Das Messer saust zielsicher auf den kleinen Körper hinab. Alva zuckt, zittert kurz und erschlafft. Schnell ziehe ich die Klinge wieder heraus und werfe es weg. Schockiert starre ich auf die Schneeeule, deren Federn sich langsam rot färben. Leblos liegt sie da, die Augen geschlossen, ruhig und zufrieden. Cyr nimmt meine Hand. "Wenn es ihr Wunsch war, hast du das richtige getan." "Aber ich wünsche mir, dass sie wirklich zurückkommt. Ich mochte sie." Sanft schreiche ich ihr über den Schnabel. "Komm schon, Kleines", flehe ich sie an. Ihr Bein zuckt. Neugierig streiche ich ihre Federn zur Seite um nach der Wunde zu schauen. Nichts da. Behutsam lege ich sie in meine Hand und streiche über ihren Bauch. Sie schnappt nach Luft und beginnt röchelnd zu atmen. "Alles gut, meine Kleine, alles gut." Flatternd öffnet sie die Augen. Diese sind nicht mehr auffallend aquamarinblau, sondern normal hellblau. Es hat funktioniert. "Salut Alva", begrüsse ich sie. Verdutzt schaut sie mich an und stellt sich unsicher auf meiner Hand auf. Zuerst schüttelt sie sich, dann schaut sie uns erwartungsvoll an. "Sie hat schon mal keine Angst.
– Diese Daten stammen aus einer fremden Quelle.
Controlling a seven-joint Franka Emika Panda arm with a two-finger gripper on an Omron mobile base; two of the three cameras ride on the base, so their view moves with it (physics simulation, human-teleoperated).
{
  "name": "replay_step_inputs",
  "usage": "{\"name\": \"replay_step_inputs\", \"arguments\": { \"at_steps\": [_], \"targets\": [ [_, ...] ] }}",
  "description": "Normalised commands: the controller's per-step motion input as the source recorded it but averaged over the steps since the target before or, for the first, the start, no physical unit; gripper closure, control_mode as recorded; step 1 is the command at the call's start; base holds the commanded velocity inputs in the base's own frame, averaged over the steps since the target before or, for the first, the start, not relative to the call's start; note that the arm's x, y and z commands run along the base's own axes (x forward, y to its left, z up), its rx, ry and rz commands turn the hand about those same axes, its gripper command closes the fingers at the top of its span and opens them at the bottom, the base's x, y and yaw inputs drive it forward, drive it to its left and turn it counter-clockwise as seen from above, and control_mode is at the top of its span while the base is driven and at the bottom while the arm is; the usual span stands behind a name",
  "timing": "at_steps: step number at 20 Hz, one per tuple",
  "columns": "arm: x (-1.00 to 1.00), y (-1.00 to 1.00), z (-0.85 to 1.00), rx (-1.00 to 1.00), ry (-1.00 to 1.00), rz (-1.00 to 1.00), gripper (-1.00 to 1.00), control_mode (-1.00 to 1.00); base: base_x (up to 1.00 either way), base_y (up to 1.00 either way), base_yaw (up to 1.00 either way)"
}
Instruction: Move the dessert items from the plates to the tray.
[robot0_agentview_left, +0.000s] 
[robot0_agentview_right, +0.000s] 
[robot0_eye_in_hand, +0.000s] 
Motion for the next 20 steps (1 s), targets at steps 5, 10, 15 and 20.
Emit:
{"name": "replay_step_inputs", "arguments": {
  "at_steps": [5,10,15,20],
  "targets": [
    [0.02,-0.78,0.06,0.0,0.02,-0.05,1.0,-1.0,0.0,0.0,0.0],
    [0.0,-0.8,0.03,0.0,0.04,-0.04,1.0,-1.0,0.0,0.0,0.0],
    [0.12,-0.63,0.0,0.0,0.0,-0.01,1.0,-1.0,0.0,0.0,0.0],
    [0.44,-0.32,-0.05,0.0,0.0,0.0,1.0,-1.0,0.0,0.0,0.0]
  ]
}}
Verstehst du uns?" Sie legt ihren Kopf schief und betrachtet uns. "Vielleicht nicht direkt, aber die Bedeutung. Hast du Hunger?" Sofort reagiert sie, pfeift fröhlich und flattert zur Tür. Schnell räume ich den Plastiksack weg und folge Cyr und Alva nach unten. Das Essen wird gerade gebracht und wir setzen uns alle an den Tisch. "Alva ist eine normale Schneeeule", informiere ich Darcy. Alva landet auf ihrer Schulter und lässt sich streicheln. "Ihre Augen sind nicht mehr so auffallend blau", stellt sie fest. "Aber noch genauso süss."

Wir verteilen Teller und Essstäbchen, Schüsselchen mit Sojasauce und setzen uns. "Itadakimasu!", rufen wir alle fröhlich, verneigen uns und sagen durcheinander "Arigatou" und "Kanpai", während wir mit Sake anstossen und Alva genüsslich vor sich hin pfeift.